Title: The One with the Power (Powerless), a Lindsey story in the Angel universe
Author: Brenda Antrim
Email: bren@bantrim.net
Rating: NC-17
Disclaimer: No copyright infringement intended.
Spoilers: For To Shansu in LA
How could a hand that wasn't even there any more itch so damned much? Lindsey had seen, heard, and defended a myriad of strange things during his tenure at Wolfram and Hart. This was too personal to simply accept and ignore. The doctor had warned him about phantom limb pain, but she hadn't told him it would be constant.

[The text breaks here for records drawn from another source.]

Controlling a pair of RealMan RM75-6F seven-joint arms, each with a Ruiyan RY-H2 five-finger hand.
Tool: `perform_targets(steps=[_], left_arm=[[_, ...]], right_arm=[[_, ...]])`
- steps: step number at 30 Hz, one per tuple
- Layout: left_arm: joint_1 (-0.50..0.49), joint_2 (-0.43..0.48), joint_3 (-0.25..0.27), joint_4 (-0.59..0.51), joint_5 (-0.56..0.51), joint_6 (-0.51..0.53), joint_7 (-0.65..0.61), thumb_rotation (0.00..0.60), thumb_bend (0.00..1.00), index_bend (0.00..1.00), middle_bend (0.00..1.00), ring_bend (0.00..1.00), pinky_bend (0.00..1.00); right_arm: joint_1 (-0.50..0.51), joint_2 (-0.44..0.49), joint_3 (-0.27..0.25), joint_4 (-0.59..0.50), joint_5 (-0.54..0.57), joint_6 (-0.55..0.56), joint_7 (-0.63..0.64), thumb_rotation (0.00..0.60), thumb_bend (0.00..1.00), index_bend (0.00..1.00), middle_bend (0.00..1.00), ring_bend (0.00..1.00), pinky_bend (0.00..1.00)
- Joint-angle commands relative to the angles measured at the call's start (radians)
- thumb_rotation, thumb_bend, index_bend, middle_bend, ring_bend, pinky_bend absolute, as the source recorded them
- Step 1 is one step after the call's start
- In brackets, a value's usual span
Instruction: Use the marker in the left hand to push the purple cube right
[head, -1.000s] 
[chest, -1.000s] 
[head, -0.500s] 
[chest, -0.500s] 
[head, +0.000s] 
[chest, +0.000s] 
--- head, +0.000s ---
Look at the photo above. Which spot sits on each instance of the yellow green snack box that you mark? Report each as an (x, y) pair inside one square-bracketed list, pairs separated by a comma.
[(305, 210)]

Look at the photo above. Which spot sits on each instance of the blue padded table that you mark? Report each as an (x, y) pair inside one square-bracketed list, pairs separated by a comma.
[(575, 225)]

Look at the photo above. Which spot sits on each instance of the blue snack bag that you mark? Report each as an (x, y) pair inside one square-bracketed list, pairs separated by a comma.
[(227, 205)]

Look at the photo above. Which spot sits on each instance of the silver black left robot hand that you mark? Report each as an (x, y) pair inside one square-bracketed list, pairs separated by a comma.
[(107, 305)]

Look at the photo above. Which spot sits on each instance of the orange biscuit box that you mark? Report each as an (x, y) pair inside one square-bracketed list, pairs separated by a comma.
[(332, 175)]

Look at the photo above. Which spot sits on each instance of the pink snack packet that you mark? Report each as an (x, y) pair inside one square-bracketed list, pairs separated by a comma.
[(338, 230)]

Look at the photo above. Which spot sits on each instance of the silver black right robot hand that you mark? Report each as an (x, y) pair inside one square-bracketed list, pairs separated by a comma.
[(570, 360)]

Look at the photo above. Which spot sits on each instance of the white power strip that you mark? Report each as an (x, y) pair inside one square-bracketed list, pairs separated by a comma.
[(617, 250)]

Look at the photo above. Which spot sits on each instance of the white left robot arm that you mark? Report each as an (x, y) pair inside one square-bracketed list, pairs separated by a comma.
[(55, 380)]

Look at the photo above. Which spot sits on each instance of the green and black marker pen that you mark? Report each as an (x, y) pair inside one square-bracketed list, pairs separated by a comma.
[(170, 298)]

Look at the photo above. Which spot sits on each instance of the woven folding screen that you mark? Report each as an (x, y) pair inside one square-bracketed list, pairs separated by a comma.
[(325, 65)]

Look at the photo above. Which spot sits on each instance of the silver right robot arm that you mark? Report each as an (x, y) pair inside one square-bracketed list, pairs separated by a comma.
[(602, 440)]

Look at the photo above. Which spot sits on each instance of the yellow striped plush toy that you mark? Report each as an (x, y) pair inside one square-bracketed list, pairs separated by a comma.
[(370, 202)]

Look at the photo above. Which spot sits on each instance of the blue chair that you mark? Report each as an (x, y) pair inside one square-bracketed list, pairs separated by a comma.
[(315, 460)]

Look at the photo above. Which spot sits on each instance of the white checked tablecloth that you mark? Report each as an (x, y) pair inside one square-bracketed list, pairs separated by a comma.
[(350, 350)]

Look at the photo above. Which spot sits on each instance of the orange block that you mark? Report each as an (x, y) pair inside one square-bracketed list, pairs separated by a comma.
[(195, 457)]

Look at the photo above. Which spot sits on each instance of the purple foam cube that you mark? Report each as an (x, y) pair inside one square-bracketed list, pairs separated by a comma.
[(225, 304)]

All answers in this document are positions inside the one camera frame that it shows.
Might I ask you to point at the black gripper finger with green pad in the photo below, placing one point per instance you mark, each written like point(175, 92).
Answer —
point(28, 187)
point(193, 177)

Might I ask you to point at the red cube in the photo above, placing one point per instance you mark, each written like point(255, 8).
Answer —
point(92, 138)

Constant, like the rage in his head. Like the mental vision of Angel looking down at him as he lay, screaming through clenched teeth, on the floor of the mausoleum.
Holland could say what he liked about the senior partners appreciating his sacrifice. But it was Lilah who was introducing Darla to her new life, her new mission. He was off doing scut work while she took the glory that was rightfully his. While she took the final steps to destroy Angel. Oh, they said it was because she was a woman, and Darla responded better to her. Who did they think they were kidding? This was Angel's Sire. She'd never responded to a woman in her entire life.
Or after her death, for that matter.
Maybe she didn't like cripples. He glared at the stump at the end of his right arm, and wished for the thousandth time that the damned thing would stop itching. It felt hot, the bandages uncomfortably tight, as if he was wearing a glove that was too small. Only, there was no hand, so the analogy didn't fit.
He growled, a low sound of frustration, and bent his head back to the case work on the table in front of him. He was concentrating fiercely on the petty details when his cell phone rang.
"McDonald," he barked. He made no attempt to hide his displeasure at the interruption. At the work he was doing. At the world in general, and Angel in particular.
"Lindsey," Holland's voice poured over the line like warm honey.
He sat up straight, case forgotten. The only time Holland sounded that sweet was when things were seriously going to hell. Often literally. "What's the matter, sir?" he asked much more respectfully.
"We have ... a situation. Please come down to the secure suite immediately."
"On my way." He was shutting the phone and gathering up the papers to lock them away before the line disconnected. This couldn't be good.
It wasn't.
Darla crouched in one corner, Lilah lay crumpled in the other. The vampire had a wild look in her eyes and blood smeared along her chin. Lilah wasn't breathing. Holland was standing by the door with two Mitrwas demons in full spiked-out body armor, wooden stakes at the ready. Hm. It didn't look like the bonding between the women was going well.
"Sir?" Lindsey asked politely. Darla's head raised and she peered up at him through a mat of tangled blonde hair.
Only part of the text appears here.